PROBLEM DETAILS:
In the records below, the line with "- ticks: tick" opens the range and the line with "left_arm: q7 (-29" closes it; print that range exactly and nothing else.
(DATA FOR REVIEW)
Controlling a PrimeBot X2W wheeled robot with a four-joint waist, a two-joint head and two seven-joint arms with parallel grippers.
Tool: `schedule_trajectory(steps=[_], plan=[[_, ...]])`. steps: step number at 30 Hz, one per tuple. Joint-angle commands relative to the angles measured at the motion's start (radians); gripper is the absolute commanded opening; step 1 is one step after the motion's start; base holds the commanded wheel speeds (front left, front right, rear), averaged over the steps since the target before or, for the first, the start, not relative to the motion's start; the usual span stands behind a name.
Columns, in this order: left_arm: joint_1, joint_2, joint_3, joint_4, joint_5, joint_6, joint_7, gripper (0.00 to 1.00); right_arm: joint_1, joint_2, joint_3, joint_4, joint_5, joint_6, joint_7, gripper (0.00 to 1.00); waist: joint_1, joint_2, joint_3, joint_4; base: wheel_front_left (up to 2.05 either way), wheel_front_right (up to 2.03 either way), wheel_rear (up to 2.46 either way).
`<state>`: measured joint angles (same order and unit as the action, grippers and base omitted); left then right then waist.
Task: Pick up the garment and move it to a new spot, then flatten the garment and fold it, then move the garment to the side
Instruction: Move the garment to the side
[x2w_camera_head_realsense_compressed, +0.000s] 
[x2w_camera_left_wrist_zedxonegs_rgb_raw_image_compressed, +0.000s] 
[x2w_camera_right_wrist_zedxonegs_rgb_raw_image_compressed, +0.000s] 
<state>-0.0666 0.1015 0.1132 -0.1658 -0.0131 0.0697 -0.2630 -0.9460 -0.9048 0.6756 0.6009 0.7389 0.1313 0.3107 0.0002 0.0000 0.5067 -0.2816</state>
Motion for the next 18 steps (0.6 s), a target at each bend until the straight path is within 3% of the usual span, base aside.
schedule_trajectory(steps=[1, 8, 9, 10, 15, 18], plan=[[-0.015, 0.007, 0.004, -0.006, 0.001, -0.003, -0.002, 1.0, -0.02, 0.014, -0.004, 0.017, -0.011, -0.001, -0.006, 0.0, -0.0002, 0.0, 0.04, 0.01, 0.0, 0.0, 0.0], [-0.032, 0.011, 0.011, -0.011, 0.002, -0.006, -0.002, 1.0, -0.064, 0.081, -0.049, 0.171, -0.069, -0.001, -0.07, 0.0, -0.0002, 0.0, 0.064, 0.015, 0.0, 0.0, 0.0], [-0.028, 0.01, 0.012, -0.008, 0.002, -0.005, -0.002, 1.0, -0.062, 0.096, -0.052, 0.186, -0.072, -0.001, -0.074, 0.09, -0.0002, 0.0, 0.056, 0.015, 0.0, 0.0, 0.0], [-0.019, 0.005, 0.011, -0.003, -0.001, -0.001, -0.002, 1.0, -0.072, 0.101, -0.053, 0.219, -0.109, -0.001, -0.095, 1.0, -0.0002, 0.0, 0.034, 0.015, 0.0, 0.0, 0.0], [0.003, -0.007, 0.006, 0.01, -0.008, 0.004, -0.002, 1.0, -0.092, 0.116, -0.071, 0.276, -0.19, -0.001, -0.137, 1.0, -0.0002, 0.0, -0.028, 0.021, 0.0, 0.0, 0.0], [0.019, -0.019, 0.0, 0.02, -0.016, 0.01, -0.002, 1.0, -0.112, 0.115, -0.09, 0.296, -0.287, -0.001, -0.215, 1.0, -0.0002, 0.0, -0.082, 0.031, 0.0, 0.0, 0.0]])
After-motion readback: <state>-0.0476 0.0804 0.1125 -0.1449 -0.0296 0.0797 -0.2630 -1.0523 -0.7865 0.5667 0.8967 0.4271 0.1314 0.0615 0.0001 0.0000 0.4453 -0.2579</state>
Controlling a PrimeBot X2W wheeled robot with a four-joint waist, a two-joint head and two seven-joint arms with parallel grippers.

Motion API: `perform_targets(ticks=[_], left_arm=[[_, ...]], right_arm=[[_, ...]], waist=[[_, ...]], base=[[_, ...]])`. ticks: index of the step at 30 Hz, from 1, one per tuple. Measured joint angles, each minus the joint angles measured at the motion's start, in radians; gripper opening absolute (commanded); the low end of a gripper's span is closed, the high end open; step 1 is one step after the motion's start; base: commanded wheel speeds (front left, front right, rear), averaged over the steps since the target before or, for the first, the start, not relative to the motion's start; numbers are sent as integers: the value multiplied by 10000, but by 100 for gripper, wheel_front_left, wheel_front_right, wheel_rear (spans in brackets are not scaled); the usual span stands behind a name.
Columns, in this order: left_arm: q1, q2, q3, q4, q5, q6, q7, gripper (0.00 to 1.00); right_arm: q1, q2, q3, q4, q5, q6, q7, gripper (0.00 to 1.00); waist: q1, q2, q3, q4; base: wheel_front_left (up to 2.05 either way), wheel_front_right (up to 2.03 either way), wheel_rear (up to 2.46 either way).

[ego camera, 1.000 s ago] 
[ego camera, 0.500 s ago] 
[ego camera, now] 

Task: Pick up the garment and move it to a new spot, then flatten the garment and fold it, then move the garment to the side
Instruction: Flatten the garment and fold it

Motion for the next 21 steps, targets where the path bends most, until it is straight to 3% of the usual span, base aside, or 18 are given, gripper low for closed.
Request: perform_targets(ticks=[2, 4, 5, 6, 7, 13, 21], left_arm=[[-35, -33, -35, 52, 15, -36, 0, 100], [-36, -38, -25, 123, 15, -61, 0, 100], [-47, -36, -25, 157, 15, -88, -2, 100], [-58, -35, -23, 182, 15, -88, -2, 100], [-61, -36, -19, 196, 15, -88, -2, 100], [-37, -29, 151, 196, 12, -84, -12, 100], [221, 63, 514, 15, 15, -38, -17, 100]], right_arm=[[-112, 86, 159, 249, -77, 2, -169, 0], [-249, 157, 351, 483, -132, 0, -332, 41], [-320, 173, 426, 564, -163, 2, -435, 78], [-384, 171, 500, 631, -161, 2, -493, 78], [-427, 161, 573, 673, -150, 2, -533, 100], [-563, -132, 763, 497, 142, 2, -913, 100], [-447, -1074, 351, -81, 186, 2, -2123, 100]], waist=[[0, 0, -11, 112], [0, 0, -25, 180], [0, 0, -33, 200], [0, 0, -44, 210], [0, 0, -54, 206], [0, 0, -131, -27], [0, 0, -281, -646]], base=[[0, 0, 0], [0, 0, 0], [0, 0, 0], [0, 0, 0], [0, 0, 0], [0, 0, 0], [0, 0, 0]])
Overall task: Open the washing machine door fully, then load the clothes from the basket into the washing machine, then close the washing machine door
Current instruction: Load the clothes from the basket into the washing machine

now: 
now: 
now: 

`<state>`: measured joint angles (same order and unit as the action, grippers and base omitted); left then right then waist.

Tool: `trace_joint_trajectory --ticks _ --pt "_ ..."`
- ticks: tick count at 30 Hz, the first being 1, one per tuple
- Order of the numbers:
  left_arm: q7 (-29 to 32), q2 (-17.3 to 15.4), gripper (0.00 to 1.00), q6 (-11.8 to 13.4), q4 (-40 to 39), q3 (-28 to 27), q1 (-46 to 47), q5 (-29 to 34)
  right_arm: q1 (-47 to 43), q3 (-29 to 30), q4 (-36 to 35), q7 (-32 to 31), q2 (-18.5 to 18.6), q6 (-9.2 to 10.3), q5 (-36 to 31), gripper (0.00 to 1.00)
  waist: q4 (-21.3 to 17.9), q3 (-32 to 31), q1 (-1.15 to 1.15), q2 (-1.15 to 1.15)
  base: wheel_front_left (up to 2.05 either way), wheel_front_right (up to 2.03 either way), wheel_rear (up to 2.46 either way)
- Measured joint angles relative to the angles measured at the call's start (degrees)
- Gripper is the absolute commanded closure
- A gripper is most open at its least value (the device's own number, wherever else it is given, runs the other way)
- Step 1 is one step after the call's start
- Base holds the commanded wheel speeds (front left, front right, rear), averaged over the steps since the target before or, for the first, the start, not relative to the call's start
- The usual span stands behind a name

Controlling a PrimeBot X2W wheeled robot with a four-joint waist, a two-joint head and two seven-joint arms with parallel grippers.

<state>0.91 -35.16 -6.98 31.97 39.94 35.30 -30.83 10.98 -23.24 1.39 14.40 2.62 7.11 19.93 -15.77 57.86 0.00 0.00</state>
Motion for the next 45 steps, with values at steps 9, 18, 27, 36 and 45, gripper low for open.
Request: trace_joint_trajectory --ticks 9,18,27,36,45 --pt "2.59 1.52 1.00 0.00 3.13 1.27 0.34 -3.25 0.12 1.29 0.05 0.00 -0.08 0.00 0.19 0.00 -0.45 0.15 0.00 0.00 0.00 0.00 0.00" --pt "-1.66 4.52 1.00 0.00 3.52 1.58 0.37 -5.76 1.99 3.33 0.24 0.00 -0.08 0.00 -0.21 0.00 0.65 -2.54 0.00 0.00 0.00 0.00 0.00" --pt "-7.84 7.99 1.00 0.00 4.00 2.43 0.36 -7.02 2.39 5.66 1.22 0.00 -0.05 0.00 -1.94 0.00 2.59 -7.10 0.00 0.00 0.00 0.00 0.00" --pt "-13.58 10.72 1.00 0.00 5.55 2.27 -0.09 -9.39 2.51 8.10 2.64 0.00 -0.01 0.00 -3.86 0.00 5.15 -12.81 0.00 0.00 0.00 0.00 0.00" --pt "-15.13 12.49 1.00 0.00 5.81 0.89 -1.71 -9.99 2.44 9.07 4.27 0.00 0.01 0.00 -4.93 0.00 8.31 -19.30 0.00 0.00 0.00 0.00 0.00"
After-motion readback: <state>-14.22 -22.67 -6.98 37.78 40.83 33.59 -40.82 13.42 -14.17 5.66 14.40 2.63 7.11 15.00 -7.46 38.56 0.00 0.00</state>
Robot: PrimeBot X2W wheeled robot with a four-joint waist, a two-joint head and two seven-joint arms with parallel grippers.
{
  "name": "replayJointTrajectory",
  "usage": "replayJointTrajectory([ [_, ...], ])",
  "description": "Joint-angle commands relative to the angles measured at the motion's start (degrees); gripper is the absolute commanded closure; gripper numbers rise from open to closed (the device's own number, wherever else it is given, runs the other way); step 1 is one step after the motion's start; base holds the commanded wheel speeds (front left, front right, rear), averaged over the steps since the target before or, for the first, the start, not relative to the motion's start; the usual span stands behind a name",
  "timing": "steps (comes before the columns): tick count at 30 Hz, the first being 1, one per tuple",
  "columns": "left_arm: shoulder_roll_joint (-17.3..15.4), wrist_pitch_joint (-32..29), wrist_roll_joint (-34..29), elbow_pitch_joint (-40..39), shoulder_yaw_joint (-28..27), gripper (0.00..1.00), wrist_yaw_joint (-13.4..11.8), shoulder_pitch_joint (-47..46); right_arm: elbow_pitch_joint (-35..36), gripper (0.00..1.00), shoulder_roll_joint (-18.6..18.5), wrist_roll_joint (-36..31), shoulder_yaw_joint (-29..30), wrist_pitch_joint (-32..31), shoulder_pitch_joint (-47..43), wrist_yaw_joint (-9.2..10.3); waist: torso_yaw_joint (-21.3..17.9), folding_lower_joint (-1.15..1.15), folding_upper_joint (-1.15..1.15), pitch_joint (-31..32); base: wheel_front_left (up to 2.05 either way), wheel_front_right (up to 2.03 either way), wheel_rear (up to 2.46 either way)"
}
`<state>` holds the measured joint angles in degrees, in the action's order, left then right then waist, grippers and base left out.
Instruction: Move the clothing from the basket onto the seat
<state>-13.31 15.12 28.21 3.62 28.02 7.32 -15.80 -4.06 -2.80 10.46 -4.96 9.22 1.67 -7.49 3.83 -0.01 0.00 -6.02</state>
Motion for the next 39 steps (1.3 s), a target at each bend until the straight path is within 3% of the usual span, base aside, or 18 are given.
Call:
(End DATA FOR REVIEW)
RESULT OF THIS EXERCISE:
- ticks: tick count at 30 Hz, the first being 1, one per tuple
- Order of the numbers:
  left_arm: q7 (-29 to 32), q2 (-17.3 to 15.4), gripper (0.00 to 1.00), q6 (-11.8 to 13.4), q4 (-40 to 39), q3 (-28 to 27), q1 (-46 to 47), q5 (-29 to 34)

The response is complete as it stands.